A morte inesperada do influenciador digital Henrique Madeirite, um mineiro de 50 anos conhecido por seu conteúdo nas redes sociais, trouxe à tona uma discussão importante sobre saúde cardiovascular. Madeirite sofreu um infarto fulminante, um tipo de ataque cardíaco que pode evoluir de forma silenciosa, sem sintomas evidentes, e ter como primeira manifestação um desfecho fatal. De acordo com o cardiologista Marcelo Bergamo, esses infartos são particularmente perigosos porque seus sinais iniciais muitas vezes são confundidos com fadiga, indigestão ou desconfortos cotidianos, resultando de alterações progressivas no coração.
Um dos aspectos que chamaram atenção no caso de Madeirite foi a presença do chamado “Sinal de Frank”, uma marca visível no lóbulo da orelha. Trata-se de uma linha diagonal profunda nessa região, identificada em estudos médicos como um indicador potencial de maior risco para doença arterial coronariana e aterosclerose – o acúmulo de placas de gordura nas artérias. Embora não seja um diagnóstico definitivo por si só, esse sinal serve como um alerta para investigações cardiovasculares mais aprofundadas, sugerindo alterações nos vasos sanguíneos, incluindo aqueles que irrigam o coração.
Estudos científicos correlacionam o Sinal de Frank com um aumento no risco de infartos, especialmente em adultos acima dos 40 anos.

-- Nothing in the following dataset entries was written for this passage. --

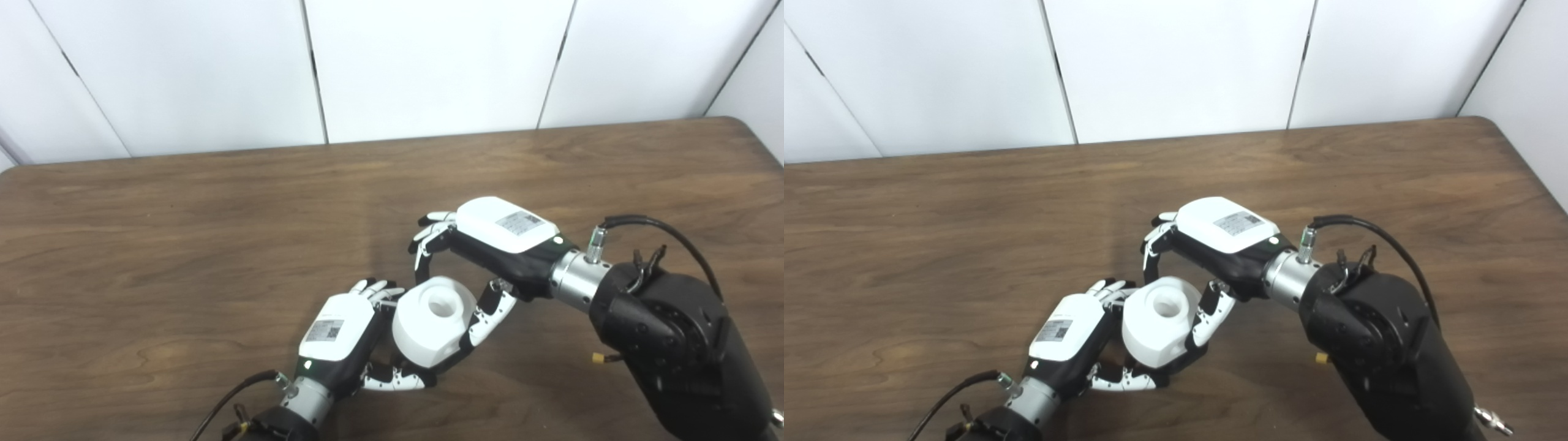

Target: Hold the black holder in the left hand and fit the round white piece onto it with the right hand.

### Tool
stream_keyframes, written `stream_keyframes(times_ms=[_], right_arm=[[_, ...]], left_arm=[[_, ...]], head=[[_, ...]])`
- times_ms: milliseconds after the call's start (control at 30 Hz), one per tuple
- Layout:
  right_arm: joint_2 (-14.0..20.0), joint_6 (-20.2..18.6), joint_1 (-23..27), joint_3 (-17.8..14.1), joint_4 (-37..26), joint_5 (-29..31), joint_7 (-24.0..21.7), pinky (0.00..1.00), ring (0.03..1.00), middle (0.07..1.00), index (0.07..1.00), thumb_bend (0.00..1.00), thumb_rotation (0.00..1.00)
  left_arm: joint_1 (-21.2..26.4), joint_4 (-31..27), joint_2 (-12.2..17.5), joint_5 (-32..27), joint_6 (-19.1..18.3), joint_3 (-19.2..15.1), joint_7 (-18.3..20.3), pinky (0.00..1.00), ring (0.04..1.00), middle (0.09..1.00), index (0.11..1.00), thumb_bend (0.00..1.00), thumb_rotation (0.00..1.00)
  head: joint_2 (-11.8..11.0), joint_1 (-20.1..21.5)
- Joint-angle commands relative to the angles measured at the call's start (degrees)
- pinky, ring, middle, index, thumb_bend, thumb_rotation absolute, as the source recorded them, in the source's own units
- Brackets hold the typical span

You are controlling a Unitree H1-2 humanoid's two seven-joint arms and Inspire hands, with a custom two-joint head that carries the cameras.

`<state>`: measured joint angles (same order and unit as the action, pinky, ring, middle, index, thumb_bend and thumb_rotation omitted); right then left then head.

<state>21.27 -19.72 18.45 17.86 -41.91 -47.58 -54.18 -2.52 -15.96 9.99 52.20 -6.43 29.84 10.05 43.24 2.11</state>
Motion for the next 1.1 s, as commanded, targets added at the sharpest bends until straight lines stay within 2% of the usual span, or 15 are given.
stream_keyframes(times_ms=[0,267,767,1067], right_arm=[[1.6,1.4,1.6,-0.2,-0.6,0.1,-0.8,0.85,0.924,0.798,0.482,0.53,0.14],[3.1,2.1,1.8,0.1,-0.6,0.6,-1.2,0.84,0.914,0.792,0.482,0.53,0.14],[2.0,3.0,1.3,0.2,0.0,0.0,-0.1,0.83,0.915,0.79,0.481,0.53,0.14],[0.2,5.5,-0.6,0.7,-0.2,-2.5,1.6,0.84,0.898,0.786,0.481,0.53,0.14]], left_arm=[[-0.2,1.6,-0.1,1.6,-0.9,1.4,3.2,0.96,0.894,0.828,0.485,0.52,0.06],[-0.1,1.7,0.1,1.2,-0.6,1.3,3.0,0.95,0.892,0.828,0.484,0.52,0.06],[0.1,2.1,-0.1,1.3,-0.8,1.4,2.9,0.96,0.892,0.828,0.484,0.52,0.06],[0.1,2.2,-0.2,1.4,-0.9,1.5,2.9,0.95,0.892,0.828,0.485,0.52,0.06]], head=[[0.0,0.0],[0.0,0.2],[-0.1,0.1],[0.0,0.1]])
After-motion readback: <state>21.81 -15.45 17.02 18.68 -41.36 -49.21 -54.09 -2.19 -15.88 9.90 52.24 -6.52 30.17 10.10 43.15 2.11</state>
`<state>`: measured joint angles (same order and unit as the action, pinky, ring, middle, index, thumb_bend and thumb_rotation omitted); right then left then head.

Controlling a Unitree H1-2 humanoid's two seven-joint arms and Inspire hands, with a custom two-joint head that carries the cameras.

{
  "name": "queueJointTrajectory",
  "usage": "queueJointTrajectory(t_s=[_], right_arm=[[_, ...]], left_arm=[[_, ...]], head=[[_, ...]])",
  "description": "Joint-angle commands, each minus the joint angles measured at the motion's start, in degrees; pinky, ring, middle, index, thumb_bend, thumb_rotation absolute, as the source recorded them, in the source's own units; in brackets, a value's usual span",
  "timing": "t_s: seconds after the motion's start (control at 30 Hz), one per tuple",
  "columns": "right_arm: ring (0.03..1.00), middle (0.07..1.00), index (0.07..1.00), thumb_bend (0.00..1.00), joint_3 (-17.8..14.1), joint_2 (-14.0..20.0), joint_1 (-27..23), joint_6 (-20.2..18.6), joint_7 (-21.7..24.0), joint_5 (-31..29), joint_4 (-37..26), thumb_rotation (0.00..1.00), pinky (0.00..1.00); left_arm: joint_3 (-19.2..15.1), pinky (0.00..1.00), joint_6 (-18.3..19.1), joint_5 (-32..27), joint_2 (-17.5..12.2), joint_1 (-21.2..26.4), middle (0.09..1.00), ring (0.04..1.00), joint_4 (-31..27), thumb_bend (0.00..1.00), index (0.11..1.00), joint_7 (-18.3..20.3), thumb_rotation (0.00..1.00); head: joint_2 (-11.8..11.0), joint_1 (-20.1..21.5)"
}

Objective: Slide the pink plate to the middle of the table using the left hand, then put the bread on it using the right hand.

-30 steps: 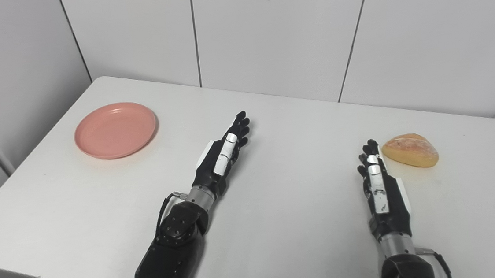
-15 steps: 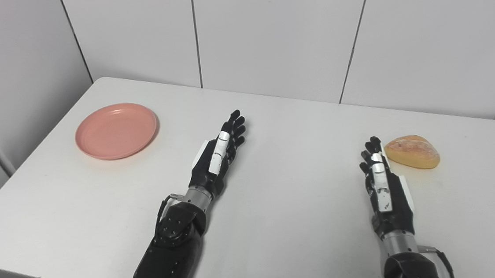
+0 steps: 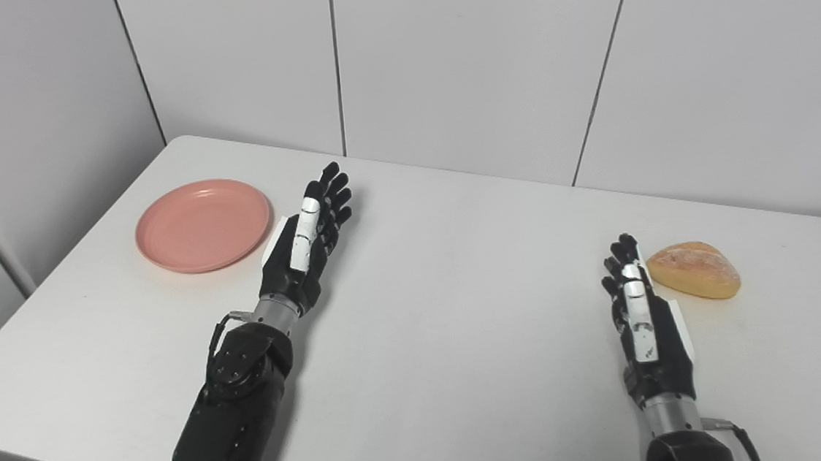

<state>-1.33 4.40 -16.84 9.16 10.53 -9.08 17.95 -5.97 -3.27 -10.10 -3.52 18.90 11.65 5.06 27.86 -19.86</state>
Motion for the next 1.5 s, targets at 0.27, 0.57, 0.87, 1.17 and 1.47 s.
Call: queueJointTrajectory(t_s=[0.27, 0.57, 0.87, 1.17, 1.47], right_arm=[[1.0, 1.0, 1.0, 0.63, -0.06, -0.12, 1.54, 1.65, 0.18, -0.04, 1.11, 0.99, 1.0], [1.0, 1.0, 1.0, 0.62, -0.28, 0.11, 1.31, 2.44, 0.75, -0.66, 1.71, 1.0, 1.0], [1.0, 1.0, 1.0, 0.61, -0.08, 0.54, 1.34, 1.75, 1.48, -1.3, 1.51, 1.0, 1.0], [1.0, 1.0, 1.0, 0.61, -0.23, 0.57, 1.38, 1.34, 1.43, -1.45, 1.22, 1.0, 1.0], [1.0, 1.0, 1.0, 0.59, -1.02, 0.93, 1.32, 1.11, 1.04, -1.79, 1.03, 0.99, 1.0]], left_arm=[[-2.02, 1.0, 0.6, -1.22, -3.78, 3.28, 1.0, 1.0, -4.23, 0.72, 1.0, 0.76, 1.0], [-4.74, 1.0, 0.59, -0.85, -8.25, 6.56, 1.0, 1.0, -0.44, 0.73, 1.0, 0.05, 1.0], [-6.61, 1.0, 2.15, -0.48, -13.26, 9.12, 1.0, 1.0, 1.95, 0.75, 1.0, -0.69, 1.0], [-8.3, 1.0, 2.81, 0.44, -17.46, 9.87, 0.997, 0.997, 3.3, 0.75, 1.0, -1.22, 1.0], [-8.99, 0.99, 4.3, 0.61, -21.11, 10.58, 0.989, 0.987, 4.63, 0.75, 0.995, -1.14, 1.0]], head=[[0.04, -0.5], [-0.66, -3.0], [-0.72, -3.02], [-1.24, -4.18], [-1.61, -6.26]])
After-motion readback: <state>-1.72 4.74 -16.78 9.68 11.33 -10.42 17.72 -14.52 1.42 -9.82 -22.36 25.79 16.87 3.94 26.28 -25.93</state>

Nesses casos, recomenda-se uma avaliação completa, incluindo medições de colesterol (com ênfase no LDL, o “colesterol ruim”), pressão arterial, níveis de glicose para detectar diabetes, histórico familiar de doenças cardíacas e análise de hábitos de vida. Fatores de risco associados incluem colesterol elevado, hipertensão, diabetes, tabagismo, obesidade abdominal, sedentarismo e até mesmo elementos emergentes como ansiedade e depressão. Outros sinais físicos semelhantes, como o xantelasma (depósitos de gordura nas pálpebras), também podem indicar problemas semelhantes, mas nenhum deles substitui exames laboratoriais ou de imagem.
Não existe um tratamento específico para o Sinal de Frank em si, já que ele é apenas um marcador. O foco deve estar na gestão dos fatores de risco subjacentes, por meio de mudanças no estilo de vida: adoção de uma alimentação equilibrada, prática regular de atividade física e controle do estresse. Em situações necessárias, medicamentos para reduzir o colesterol, controlar a pressão arterial ou regular a glicemia podem ser prescritos. O acompanhamento médico regular é essencial para a prevenção, pois o coração nem sempre emite alertas claros.
Em casos de infarto em andamento, os sintomas clássicos incluem dor intensa no peito (que pode irradiar para o braço esquerdo ou mandíbula), falta de ar, sudorese fria e náuseas. Nesses momentos, é crucial buscar atendimento médico imediato para aumentar as chances de sobrevivência. A história de Madeirite reforça a mensagem de que a prevenção e o diagnóstico precoce são chaves para combater as doenças cardíacas, que continuam sendo uma das principais causas de morte no mundo.